*TASK*.
Look through the listing below for the string "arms". Show each line where it occurs.

__________________________________________________

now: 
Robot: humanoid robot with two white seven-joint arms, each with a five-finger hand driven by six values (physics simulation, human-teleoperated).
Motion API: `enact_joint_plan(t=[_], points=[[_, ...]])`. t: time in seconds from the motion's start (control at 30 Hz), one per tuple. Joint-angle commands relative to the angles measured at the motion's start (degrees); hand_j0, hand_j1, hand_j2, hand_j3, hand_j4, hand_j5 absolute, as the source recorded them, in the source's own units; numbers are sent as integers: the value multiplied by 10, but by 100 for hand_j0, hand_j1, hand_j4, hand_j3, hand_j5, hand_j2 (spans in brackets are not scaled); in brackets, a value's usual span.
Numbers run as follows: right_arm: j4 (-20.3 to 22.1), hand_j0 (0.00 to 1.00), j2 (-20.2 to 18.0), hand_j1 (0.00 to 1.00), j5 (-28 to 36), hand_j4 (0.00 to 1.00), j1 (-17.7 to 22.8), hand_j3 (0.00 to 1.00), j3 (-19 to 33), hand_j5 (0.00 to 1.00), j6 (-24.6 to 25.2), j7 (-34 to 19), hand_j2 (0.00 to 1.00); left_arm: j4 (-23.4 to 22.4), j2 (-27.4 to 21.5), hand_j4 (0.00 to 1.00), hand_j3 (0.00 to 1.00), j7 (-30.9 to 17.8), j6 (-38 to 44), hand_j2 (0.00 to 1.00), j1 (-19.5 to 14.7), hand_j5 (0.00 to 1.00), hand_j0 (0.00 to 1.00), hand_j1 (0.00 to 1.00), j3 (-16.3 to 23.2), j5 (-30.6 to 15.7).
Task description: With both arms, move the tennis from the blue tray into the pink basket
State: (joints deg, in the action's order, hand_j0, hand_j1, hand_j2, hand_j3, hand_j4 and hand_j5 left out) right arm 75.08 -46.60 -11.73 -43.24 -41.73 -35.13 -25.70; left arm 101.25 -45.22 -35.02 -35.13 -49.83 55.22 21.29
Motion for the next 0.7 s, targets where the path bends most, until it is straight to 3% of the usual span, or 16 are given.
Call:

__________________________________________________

*SOLUTION TO THIS TASK*.
Robot: humanoid robot with two white seven-joint arms, each with a five-finger hand driven by six values (physics simulation, human-teleoperated).
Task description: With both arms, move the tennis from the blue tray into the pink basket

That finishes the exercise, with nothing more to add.